Work to complete:
Scan the records below for the line with "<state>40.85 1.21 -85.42" and the line with "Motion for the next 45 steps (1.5". Repeat those two lines and every line between them exactly, and nothing else.

[Source data]
--
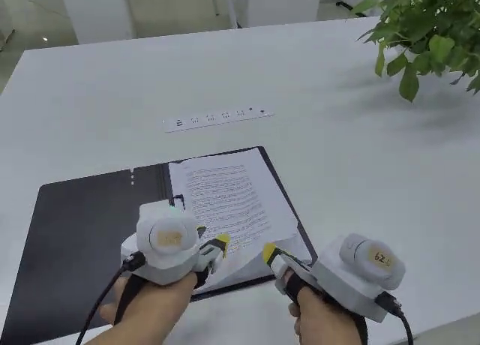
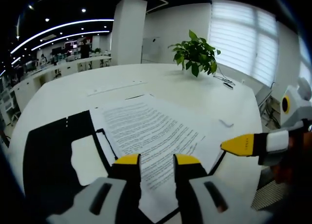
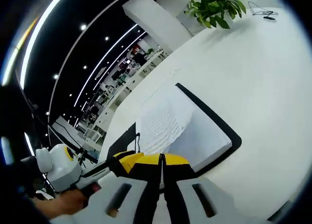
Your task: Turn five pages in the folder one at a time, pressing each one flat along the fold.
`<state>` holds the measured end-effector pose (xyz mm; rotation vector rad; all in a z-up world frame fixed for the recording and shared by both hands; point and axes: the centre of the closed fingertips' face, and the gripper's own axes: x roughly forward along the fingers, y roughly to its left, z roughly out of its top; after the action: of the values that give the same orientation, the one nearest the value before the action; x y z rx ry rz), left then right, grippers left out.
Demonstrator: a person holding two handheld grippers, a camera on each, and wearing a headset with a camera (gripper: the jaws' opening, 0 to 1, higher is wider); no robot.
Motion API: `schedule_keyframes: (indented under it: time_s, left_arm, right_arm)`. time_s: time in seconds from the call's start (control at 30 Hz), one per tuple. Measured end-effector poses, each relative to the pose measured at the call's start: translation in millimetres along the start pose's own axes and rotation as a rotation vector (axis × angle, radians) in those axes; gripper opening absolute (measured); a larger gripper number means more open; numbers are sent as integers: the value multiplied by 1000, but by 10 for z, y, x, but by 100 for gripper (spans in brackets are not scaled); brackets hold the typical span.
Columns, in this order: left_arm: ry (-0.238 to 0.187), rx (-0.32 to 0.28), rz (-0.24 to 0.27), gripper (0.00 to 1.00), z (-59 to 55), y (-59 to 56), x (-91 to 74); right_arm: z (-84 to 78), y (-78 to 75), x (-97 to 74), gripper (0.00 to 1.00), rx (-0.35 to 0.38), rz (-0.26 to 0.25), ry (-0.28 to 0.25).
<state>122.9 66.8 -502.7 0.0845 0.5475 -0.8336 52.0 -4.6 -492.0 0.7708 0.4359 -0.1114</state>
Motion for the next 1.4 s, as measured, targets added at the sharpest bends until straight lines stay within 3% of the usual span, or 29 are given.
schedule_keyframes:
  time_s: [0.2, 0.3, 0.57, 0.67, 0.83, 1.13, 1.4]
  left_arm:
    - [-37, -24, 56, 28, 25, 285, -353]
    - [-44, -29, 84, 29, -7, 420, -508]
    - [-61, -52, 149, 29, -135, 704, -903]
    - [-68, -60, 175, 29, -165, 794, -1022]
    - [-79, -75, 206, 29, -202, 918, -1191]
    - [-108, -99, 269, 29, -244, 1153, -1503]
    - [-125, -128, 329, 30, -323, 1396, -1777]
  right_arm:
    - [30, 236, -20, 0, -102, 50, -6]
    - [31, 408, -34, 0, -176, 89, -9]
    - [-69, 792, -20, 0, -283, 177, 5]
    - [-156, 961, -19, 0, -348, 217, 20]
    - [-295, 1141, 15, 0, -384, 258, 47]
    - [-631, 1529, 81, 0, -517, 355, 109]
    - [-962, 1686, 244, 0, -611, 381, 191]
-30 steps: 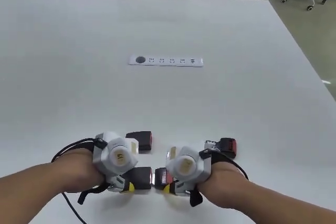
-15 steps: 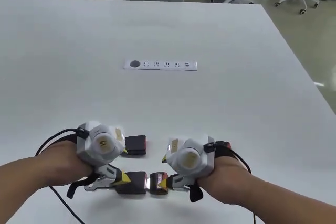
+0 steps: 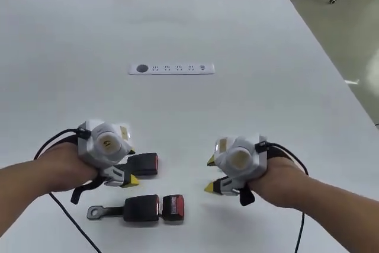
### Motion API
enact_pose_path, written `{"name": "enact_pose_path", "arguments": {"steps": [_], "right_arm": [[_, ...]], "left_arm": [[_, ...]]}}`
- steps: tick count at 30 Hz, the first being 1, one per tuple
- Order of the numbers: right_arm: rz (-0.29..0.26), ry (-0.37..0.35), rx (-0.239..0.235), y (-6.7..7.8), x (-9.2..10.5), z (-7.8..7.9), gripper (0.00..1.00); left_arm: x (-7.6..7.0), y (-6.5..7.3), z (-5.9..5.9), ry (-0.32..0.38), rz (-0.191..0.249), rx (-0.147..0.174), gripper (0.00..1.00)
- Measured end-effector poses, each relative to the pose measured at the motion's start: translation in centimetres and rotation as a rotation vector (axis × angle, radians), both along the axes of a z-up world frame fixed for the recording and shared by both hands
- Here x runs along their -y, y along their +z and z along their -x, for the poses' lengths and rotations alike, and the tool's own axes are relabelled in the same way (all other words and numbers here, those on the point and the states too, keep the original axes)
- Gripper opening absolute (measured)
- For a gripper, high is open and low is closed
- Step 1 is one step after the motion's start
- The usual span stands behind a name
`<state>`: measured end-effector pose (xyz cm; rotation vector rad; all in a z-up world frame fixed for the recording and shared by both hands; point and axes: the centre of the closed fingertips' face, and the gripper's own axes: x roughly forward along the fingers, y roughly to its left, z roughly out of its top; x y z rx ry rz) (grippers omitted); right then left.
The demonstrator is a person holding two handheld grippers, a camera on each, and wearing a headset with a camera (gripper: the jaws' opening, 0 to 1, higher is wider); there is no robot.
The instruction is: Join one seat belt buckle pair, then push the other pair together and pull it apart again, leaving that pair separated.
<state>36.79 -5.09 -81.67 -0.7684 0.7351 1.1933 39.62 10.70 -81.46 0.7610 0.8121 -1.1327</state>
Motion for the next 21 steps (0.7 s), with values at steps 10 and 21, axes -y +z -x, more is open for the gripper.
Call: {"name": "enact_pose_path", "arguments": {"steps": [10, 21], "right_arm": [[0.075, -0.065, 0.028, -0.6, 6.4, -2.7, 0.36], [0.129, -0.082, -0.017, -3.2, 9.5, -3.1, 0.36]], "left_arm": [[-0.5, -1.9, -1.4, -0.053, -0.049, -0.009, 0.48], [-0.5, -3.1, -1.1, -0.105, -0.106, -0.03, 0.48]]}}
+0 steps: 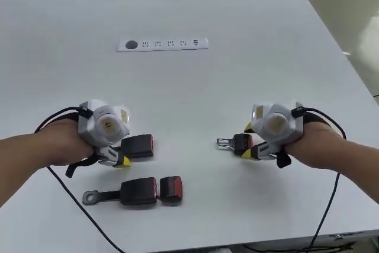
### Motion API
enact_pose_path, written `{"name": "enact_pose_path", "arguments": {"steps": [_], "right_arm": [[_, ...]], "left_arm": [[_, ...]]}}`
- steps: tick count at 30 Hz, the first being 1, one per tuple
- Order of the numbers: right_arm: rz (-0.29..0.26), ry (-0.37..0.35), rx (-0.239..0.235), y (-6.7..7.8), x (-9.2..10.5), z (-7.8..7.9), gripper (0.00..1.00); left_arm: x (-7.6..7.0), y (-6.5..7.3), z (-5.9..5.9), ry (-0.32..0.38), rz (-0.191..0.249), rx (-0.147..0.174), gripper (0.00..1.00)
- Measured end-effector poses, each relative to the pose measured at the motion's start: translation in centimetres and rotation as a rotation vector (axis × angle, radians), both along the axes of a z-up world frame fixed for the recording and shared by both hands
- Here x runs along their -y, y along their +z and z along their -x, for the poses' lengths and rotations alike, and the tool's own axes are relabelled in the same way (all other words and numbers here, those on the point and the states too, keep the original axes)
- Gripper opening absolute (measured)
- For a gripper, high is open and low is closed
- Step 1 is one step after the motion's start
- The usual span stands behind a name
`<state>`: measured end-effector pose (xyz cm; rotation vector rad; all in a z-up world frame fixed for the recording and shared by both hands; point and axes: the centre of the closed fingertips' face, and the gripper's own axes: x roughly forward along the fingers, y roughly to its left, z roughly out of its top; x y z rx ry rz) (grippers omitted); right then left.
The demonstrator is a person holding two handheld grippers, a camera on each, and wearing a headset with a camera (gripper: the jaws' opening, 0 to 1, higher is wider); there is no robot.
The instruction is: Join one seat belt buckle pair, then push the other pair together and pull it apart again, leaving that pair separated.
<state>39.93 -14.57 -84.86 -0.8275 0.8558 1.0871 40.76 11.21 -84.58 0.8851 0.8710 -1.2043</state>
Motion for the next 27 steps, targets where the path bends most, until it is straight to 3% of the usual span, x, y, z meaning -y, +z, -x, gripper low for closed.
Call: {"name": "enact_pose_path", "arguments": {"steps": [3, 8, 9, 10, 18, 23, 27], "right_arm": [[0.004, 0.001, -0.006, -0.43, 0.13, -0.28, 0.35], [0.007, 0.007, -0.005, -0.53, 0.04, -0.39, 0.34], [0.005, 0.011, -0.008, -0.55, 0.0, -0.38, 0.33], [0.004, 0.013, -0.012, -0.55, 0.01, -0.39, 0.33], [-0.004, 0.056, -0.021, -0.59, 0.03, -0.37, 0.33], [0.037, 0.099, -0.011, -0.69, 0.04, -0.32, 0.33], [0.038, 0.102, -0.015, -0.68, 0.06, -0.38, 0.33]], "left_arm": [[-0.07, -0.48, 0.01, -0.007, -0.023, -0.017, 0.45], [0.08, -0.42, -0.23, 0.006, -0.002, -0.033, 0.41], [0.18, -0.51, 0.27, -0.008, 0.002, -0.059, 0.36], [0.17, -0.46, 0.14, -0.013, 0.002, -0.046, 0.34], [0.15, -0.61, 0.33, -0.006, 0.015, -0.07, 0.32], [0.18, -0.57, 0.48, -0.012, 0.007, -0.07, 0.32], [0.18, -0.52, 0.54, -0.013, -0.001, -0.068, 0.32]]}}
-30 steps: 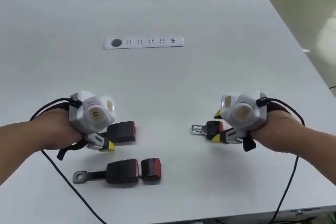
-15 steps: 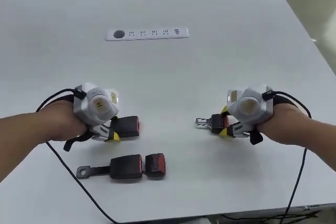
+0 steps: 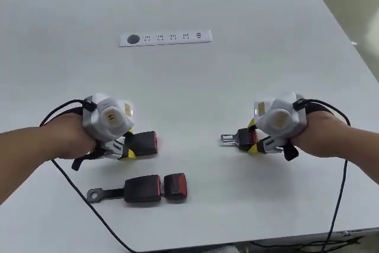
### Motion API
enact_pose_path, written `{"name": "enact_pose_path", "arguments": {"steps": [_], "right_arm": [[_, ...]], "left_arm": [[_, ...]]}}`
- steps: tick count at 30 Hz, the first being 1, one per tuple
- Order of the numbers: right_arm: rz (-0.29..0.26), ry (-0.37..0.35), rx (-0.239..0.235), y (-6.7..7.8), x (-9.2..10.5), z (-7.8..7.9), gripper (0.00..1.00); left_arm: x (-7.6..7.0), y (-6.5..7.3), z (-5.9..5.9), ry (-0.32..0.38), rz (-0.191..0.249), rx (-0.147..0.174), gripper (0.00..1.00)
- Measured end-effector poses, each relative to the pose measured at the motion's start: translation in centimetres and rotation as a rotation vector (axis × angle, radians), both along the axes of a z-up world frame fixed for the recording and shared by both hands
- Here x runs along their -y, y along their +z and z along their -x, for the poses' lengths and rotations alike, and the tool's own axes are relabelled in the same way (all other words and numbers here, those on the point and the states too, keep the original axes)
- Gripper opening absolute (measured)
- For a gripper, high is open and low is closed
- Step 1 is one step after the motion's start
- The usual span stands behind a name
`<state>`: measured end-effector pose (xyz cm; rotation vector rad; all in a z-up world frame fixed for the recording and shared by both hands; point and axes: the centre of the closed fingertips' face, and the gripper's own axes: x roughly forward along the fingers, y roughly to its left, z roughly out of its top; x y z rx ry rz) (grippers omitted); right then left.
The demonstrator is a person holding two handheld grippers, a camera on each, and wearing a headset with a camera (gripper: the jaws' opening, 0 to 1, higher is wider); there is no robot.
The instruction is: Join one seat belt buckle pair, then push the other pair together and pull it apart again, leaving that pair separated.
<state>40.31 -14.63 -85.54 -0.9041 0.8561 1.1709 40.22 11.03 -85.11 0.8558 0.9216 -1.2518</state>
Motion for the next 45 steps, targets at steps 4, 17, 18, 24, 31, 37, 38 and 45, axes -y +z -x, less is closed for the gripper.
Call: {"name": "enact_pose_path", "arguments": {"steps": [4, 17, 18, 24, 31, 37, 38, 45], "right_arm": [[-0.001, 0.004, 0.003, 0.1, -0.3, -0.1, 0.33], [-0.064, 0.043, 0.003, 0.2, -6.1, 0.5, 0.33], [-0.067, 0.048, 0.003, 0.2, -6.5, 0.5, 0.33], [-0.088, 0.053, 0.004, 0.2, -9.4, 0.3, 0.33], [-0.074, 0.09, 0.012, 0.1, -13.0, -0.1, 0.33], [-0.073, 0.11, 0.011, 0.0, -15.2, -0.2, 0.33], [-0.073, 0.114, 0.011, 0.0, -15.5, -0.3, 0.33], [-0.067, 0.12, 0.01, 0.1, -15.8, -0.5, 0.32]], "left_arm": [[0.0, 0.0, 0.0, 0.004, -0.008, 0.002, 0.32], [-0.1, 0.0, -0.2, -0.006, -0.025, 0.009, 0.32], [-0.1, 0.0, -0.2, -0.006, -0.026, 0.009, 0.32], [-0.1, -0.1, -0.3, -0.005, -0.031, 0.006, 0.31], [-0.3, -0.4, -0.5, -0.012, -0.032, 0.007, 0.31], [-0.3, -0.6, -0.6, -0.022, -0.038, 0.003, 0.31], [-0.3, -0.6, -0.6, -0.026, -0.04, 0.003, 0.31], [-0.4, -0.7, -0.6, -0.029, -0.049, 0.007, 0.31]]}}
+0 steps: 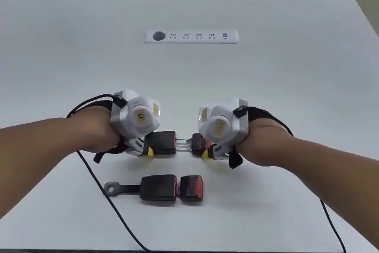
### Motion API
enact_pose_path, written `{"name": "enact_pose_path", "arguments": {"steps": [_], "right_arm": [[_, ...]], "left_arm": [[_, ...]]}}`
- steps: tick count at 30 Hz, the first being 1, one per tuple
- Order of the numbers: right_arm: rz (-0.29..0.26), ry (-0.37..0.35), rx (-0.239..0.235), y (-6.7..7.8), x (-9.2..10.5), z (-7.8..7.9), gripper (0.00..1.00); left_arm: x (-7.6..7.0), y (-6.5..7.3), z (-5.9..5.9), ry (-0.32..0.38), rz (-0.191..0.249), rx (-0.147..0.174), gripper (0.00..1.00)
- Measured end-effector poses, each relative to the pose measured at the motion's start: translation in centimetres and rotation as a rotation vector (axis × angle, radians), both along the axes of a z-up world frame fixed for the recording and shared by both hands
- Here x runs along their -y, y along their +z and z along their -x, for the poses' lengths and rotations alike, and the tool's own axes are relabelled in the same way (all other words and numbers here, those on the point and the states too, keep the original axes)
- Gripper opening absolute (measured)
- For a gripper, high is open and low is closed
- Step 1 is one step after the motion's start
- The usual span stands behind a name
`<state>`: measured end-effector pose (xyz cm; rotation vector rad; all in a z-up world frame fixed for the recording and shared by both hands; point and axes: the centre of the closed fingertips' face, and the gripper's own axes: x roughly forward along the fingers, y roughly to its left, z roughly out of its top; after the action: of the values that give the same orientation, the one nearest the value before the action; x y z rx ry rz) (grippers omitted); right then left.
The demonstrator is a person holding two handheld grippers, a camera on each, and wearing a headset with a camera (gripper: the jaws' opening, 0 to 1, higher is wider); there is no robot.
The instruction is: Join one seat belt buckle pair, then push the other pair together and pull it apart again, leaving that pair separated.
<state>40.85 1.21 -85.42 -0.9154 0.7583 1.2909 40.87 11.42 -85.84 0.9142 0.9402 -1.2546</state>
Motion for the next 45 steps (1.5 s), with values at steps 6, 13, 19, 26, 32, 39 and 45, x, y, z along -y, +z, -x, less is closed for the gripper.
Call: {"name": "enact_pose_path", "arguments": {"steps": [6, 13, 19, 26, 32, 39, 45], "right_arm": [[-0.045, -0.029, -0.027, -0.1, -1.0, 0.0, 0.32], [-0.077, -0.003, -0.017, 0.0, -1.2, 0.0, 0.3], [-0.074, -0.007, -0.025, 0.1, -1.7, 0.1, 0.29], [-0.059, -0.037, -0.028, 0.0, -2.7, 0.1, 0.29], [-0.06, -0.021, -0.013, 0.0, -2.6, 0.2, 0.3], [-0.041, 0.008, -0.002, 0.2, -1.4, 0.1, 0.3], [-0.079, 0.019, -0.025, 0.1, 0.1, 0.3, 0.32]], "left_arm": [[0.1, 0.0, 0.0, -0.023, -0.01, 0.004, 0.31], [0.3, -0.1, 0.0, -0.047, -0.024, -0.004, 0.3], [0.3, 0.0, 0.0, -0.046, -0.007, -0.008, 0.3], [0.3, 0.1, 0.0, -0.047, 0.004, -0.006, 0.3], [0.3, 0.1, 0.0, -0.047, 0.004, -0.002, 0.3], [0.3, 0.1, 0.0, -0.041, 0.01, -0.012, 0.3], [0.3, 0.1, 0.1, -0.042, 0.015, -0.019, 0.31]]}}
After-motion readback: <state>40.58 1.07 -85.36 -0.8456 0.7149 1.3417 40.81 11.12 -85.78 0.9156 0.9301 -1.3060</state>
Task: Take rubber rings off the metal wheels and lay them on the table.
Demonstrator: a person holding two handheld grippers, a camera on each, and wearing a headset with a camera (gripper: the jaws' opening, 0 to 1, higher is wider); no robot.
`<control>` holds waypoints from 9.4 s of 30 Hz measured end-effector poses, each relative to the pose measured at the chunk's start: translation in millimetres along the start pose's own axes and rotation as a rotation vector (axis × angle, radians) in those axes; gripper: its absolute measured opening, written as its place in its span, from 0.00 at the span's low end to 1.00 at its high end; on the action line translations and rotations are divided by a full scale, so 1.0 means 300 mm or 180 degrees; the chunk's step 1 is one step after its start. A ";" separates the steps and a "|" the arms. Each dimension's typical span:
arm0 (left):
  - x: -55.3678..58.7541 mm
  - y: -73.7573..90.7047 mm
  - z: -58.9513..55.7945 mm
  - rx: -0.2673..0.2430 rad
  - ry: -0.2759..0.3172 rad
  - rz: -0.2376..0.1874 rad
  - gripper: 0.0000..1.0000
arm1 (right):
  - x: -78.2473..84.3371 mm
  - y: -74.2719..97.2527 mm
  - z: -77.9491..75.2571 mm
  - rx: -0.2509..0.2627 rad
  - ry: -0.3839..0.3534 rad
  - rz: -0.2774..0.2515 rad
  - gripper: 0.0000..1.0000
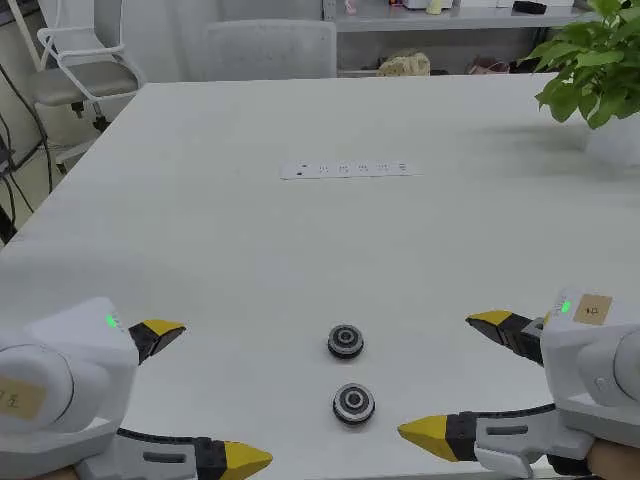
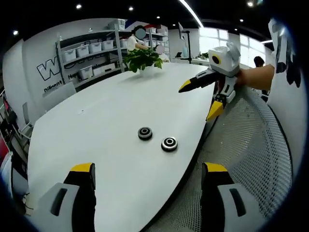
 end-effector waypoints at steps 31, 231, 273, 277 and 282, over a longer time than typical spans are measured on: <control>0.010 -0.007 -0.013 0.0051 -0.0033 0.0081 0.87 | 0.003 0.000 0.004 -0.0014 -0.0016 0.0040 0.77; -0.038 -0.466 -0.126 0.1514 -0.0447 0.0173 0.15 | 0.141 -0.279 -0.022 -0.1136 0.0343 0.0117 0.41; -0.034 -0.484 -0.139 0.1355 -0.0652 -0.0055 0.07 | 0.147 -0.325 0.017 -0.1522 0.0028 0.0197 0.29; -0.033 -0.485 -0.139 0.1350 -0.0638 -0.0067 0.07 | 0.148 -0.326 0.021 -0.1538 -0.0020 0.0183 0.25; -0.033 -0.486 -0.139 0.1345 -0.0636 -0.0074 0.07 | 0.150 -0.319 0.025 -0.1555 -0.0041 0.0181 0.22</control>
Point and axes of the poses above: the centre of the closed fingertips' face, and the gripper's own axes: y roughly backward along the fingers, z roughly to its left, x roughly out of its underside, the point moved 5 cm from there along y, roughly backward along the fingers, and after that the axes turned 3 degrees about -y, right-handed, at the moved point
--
Solution to the problem:
<state>40.85 1.21 -85.42 -0.9154 0.7583 1.2909 40.87 11.42 -85.84 0.9142 0.9402 -1.2546</state>
Motion for the next 45 steps (1.5 s), with values at steps 6, 13, 19, 26, 32, 39 and 45, x, y, z along -y, +z, -x, less is closed for the gripper.

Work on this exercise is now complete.